We don't normally think about the Germans because, well, we acknowledge they started it, and we don't normally think of the Russians because by the end of the war, they'd been through the October Revolution and the birth of the Soviet state, which had much more of a monumental effect on their future. And we don't think of the other two empires whose collapse the War precipitated, Austro-Hungary down the east of the Mediterranean sea, or the Ottomans, still further away.

Although proudly British, my cultural and genetic roots are far from here. Looking upon the seas of white crosses marking the Allied killing grounds of northern France and Belgium you won't find my surname or many like it. In fact, look at any statistics and you'll find there were no great numbers of Polish casualties of the Great War.

It's not because there weren't tens of thousands of Polish young men involved in the fighting. It's just that (and this is news to an alarming number of people), there was no Polish state at all during World War One and so the fallen don't count as Polish nationals. The country had been wiped off the face of the European map by the end of the 18th century and its territory divided up between the Russians, Prussians, Germans and Austrians. Thousands of young men, ethnically Poles, were forced to fight in the armies of their occupiers against their natural allies, or simply taken into slave camps or became prisoners of the state, partly to prevent the development of the Legions .

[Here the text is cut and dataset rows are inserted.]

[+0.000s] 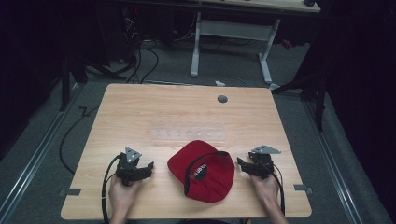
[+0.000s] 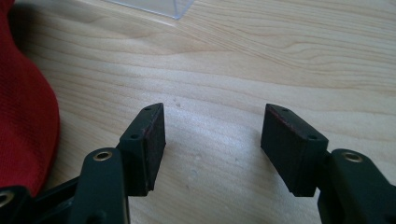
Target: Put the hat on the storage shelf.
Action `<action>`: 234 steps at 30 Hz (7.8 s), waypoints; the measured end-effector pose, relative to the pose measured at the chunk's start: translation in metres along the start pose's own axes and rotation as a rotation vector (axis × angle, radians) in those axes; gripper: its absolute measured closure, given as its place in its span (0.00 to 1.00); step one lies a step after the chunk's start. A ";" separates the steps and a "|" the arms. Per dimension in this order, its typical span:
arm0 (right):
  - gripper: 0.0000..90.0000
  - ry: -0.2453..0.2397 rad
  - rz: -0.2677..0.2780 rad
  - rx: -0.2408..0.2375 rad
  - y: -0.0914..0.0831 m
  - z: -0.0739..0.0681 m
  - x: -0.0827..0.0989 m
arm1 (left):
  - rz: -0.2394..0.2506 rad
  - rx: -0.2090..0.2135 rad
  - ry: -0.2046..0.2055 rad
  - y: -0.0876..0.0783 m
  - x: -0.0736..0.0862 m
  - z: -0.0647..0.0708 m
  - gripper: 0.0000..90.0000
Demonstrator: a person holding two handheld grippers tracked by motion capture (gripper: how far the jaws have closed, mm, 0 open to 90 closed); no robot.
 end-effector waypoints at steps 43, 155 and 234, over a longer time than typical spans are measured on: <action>0.43 -0.036 0.177 -0.220 -0.041 -0.044 -0.026 | -0.002 0.005 0.001 0.000 0.000 0.001 0.29; 0.91 0.038 0.103 -0.398 -0.054 -0.040 -0.076 | -0.057 0.262 0.216 -0.005 0.015 0.084 0.29; 0.84 0.056 0.016 -0.534 -0.058 -0.051 -0.087 | -0.135 0.459 0.354 -0.028 -0.011 0.150 0.78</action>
Point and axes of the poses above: each handheld gripper's, and its own axes: y roughly forward along the jaws, x roughly out of its underside, z roughly to its right, the point moved 2 cm from there along y, roughly forward along the jaws, and after that the axes turned 13 degrees about x, right-handed, at the moved point
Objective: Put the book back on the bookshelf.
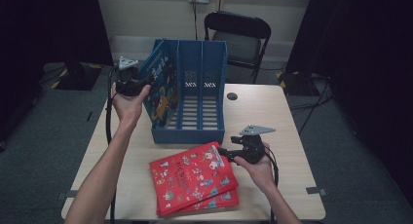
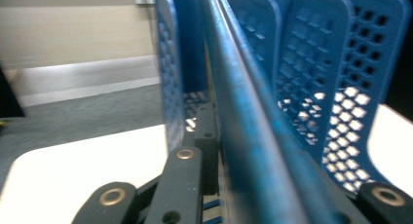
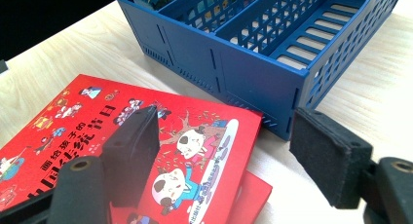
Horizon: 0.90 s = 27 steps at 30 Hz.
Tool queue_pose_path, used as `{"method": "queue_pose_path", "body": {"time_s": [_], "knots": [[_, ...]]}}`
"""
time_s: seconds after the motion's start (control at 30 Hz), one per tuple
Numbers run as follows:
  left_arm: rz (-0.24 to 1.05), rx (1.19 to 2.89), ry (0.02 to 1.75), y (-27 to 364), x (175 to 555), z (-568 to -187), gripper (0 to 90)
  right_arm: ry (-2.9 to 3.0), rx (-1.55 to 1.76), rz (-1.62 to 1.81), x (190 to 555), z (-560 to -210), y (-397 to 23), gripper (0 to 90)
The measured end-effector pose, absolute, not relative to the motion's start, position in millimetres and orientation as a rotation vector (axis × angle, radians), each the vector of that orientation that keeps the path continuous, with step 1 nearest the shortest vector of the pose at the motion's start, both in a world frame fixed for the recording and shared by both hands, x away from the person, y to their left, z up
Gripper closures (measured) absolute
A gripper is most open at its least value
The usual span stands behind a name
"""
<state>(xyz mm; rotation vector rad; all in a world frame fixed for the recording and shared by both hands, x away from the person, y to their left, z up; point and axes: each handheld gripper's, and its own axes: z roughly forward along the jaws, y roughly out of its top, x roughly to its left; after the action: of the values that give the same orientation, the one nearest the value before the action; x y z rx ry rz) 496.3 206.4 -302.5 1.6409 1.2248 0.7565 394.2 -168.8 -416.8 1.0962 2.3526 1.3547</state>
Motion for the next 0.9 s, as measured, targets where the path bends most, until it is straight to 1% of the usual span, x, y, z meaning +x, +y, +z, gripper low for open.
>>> {"method": "queue_pose_path", "body": {"time_s": [0.13,0.3,0.5,0.7,0.9], "knots": [[0.741,1.588,1.213,205,496,-306,83.3,2.358,1.095,1.35,394,-417,-168,26.3],[0.786,1.598,1.169,195,495,-307,83.6,2.353,1.104,1.352,395,-417,-170,26.3],[0.804,1.529,1.192,195,500,-309,83.7,2.346,1.106,1.358,395,-416,-173,26.3],[0.818,1.526,1.196,197,508,-309,83.7,2.338,1.118,1.365,397,-416,-177,26.3],[0.837,1.499,1.192,191,514,-308,83.7,2.339,1.121,1.365,398,-416,-179,26.3]]}}
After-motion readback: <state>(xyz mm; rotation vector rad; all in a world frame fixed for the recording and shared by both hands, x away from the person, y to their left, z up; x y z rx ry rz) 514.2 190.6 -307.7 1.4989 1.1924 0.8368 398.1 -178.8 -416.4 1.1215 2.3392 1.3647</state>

For Polish people, while 11th November remains an opportunity to remember the war dead lying in unmarked and forgotten graves across Europe and the Russian steppes, it is primarily the festival of the rebirth of a nation, the restoration of a physical entity whose existence had been denied for over 120 years.

My father was born at the start of the Great War and while he never talks of these things, I am always conscious, every 11th November, that he had been born in a country that didn't exist, but by the time he started school, he was one of the first children in three generations in his area allowed to go to a Polish school, run by Polish people, and taught in his own language completely openly without fear of repression or abuse.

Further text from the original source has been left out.